My heart was exhausted.
There are always tears on Dancing with the Stars. There are always fights. It’s intense work between partners who’ve only just met. But Alan and I had the most volatile relationship of the season, by far. It was either we acted like best friends and true partners, or we couldn’t stand each other. He’d push me too far in rehearsals, and I’d say, “Get out of my face. I’m not doing this,” and he’d say, “You’re lazy! You’re not trying!”
While I worked hard and focused on the prize, and concentrated on becoming a better dancer every day, the process itself kept bringing out the worst in me.
I was emotionally unwell. I was on the brink of tears every day, and nobody on the set knew what to do. On one hand, I was a girl who was living her dream, but then I couldn’t stop crying. I would stand up for myself one minute, and then shut back down the next. I was so tired and so lost that I cried in my apartment pretty much every single night. As millions of people watched me on TV, thinking I was doing fine, I was “winning” and “improving” and “being strong,” I felt more and more alone.

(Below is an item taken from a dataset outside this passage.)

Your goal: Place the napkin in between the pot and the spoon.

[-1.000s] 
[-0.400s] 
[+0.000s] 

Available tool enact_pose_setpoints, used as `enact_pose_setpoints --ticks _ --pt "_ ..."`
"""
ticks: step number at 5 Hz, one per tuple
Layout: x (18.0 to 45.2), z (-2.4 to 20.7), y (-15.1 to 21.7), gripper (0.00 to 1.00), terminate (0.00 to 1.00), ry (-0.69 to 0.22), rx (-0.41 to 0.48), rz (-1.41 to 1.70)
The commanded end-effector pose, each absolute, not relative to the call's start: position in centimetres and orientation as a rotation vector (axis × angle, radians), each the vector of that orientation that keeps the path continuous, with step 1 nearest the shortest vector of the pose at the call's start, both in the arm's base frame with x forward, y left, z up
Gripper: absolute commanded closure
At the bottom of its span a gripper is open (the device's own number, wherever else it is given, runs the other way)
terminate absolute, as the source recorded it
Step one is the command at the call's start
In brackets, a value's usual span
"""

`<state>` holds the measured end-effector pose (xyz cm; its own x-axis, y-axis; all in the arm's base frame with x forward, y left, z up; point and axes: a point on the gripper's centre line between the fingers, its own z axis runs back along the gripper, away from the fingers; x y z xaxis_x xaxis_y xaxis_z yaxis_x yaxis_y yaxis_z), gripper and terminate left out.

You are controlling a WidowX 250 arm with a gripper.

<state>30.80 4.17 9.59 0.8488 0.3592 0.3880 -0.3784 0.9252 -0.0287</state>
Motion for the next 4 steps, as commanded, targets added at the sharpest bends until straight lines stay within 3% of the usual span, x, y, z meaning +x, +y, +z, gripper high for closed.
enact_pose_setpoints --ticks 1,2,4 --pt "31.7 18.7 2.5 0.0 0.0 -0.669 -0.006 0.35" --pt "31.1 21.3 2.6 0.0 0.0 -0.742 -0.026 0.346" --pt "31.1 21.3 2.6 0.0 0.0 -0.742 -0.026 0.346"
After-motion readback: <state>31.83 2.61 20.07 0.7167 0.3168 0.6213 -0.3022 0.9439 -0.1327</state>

I didn’t reach out for help. I didn’t reach out in prayer. I disconnected almost completely from any friends I had. I know now, looking back on it, that was not the right thing to do. I had people in my corner who wanted to help me, who were just waiting for me to call. Maybe if I had called them things would have gotten better sooner.
The only thing that seemed to be getting better for me in those three or four months was my dancing. After always being put in the back line as a kid, I was right out front now in the spotlight. I worked harder and harder every week, getting closer and closer to taking that Mirrorball trophy for myself. It was the only thing that I thought I could look forward to.

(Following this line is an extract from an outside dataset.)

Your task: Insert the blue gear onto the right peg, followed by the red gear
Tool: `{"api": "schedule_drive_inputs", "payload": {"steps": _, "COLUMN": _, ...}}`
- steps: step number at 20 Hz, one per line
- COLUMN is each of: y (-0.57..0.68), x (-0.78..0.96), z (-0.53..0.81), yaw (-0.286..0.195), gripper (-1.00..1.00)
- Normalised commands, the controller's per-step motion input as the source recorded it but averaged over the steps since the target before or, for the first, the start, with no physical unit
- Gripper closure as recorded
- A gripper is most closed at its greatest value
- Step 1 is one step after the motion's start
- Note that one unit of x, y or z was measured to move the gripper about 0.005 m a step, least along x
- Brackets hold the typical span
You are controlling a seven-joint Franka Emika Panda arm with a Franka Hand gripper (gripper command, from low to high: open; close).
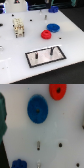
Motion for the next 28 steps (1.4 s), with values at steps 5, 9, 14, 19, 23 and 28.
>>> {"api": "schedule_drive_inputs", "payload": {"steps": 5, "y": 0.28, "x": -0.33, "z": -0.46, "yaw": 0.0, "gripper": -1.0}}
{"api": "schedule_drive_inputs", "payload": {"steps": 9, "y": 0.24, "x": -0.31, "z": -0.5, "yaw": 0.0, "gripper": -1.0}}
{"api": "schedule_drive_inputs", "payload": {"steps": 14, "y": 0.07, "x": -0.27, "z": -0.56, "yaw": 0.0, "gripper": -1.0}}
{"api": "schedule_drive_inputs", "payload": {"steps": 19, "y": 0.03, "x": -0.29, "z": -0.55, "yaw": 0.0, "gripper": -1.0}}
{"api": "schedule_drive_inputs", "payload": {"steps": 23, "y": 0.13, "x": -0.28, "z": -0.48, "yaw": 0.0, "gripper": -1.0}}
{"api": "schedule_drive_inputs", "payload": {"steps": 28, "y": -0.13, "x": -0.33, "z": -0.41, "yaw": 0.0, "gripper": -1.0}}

I pushed myself hard and put so much expectation on myself—an approach that hadn’t always been the winning thing for me in the past. But every second I had was focused on winning. Not enjoying it. Winning. Because I needed that win. When Tom Bergeron and Erin Andrews were busy interviewing other contestants, I kept practicing off to the side. When I got home at night, I watched tapes of myself, like a football player might. I obsessed over every move, every detail, of being the dancer I needed to be to come out on top.

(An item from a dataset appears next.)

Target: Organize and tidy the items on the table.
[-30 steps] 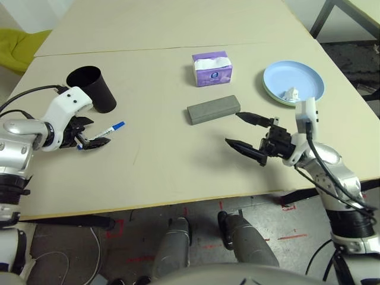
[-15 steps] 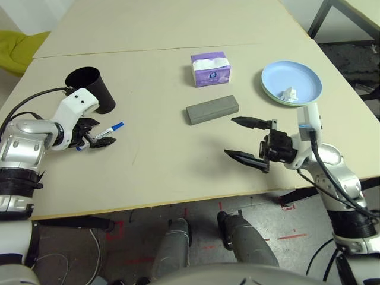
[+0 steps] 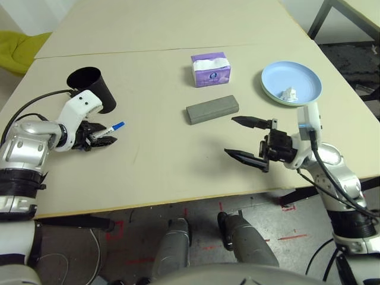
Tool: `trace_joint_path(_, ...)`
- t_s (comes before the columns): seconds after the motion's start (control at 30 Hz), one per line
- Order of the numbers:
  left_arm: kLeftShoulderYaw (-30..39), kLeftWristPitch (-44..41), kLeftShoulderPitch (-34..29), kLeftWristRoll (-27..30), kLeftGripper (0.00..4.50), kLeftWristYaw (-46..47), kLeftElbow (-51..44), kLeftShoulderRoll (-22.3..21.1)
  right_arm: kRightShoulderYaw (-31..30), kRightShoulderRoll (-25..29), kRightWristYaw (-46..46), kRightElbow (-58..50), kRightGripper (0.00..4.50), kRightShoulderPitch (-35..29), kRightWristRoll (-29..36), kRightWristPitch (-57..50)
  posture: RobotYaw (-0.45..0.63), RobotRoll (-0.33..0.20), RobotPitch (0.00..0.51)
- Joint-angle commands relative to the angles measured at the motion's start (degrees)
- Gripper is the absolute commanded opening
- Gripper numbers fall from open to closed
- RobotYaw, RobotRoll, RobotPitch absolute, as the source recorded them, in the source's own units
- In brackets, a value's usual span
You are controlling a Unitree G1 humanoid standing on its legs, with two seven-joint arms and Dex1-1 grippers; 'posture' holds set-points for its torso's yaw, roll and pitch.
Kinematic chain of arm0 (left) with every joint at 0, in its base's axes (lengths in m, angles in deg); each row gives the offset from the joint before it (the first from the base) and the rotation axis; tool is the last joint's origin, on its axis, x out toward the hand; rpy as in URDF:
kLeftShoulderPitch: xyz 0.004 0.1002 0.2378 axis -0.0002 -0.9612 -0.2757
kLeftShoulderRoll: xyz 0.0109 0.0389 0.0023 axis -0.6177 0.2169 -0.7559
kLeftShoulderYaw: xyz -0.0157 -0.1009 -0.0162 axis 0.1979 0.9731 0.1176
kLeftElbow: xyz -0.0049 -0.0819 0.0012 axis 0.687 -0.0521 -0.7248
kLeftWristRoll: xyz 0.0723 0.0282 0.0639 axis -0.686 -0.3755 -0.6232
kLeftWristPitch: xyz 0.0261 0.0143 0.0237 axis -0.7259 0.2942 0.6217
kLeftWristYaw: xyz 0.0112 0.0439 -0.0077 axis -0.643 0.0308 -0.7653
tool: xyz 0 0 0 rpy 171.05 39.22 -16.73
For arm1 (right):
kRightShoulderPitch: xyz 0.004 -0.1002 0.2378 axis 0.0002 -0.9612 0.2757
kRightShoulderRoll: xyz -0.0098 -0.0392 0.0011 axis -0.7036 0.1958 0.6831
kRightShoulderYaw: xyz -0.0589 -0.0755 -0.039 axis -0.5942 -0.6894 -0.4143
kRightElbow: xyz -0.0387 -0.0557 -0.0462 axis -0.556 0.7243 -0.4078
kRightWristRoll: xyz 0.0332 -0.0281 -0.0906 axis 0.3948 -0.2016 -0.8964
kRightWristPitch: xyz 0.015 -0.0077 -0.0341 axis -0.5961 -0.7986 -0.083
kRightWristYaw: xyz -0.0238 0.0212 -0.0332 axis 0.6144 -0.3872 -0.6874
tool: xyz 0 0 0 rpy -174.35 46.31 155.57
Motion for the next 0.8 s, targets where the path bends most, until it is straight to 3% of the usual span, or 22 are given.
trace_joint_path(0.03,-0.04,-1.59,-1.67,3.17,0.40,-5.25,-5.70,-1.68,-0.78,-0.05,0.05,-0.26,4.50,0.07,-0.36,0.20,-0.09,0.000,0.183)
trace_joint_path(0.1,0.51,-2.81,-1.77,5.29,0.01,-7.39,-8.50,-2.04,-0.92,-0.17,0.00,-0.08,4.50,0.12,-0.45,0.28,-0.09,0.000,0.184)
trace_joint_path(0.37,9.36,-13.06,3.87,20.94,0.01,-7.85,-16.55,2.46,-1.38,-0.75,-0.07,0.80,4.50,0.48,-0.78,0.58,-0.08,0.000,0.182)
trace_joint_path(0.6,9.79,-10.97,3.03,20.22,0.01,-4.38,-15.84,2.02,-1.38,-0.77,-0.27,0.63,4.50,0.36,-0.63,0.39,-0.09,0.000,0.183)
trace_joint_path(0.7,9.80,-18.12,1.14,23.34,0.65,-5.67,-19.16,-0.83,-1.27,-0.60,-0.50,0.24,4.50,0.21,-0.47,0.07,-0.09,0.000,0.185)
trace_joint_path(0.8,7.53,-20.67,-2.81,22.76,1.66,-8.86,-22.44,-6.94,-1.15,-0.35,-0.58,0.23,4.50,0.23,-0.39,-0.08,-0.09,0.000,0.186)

And this time? Focusing on winning worked.
My partner and I wowed the judges. We wowed the audience. And we won.
I won the trophy!
The audience cheered, and buckets of confetti poured down from the ceiling, and I felt . . . let down.
I’d spent all this time chasing the high, and once I got it? Once I reached that prize? Well . . . This is what I wrote in my journal a few days later:
I worked to bless myself. I needed to make a win, a positive out of this all. Winning DWTS was my way of doing that. And when I won . . . it felt so empty. I remember standing there waiting for Tom and Erin to answer, almost feeling emotionless. I didn’t hear them announce my name as the winner, because I was perplexed by how numb I felt. Why wasn’t I excited? I’m standing in the top 2 . . . it felt like I was an onlooker outside of my body, like an anxious mom watching her child go to the podium to give a speech and the child just stared blankly to the crowd. That’s what I felt like. I was happy for the excitement and celebration Alan was feeling . . . but the feeling I had was “Well . . . I did it. What’s next?” I hate admitting this. It shouldn’t have been that way. I worked so hard but I was so miserable. Winning and having no feeling, and still feeling defeated because the high wasn’t all you thought it would be I think is more heartbreaking than losing and feeling the sting of the defeat. And I’ve felt my fair share of heartbreaking losses, too.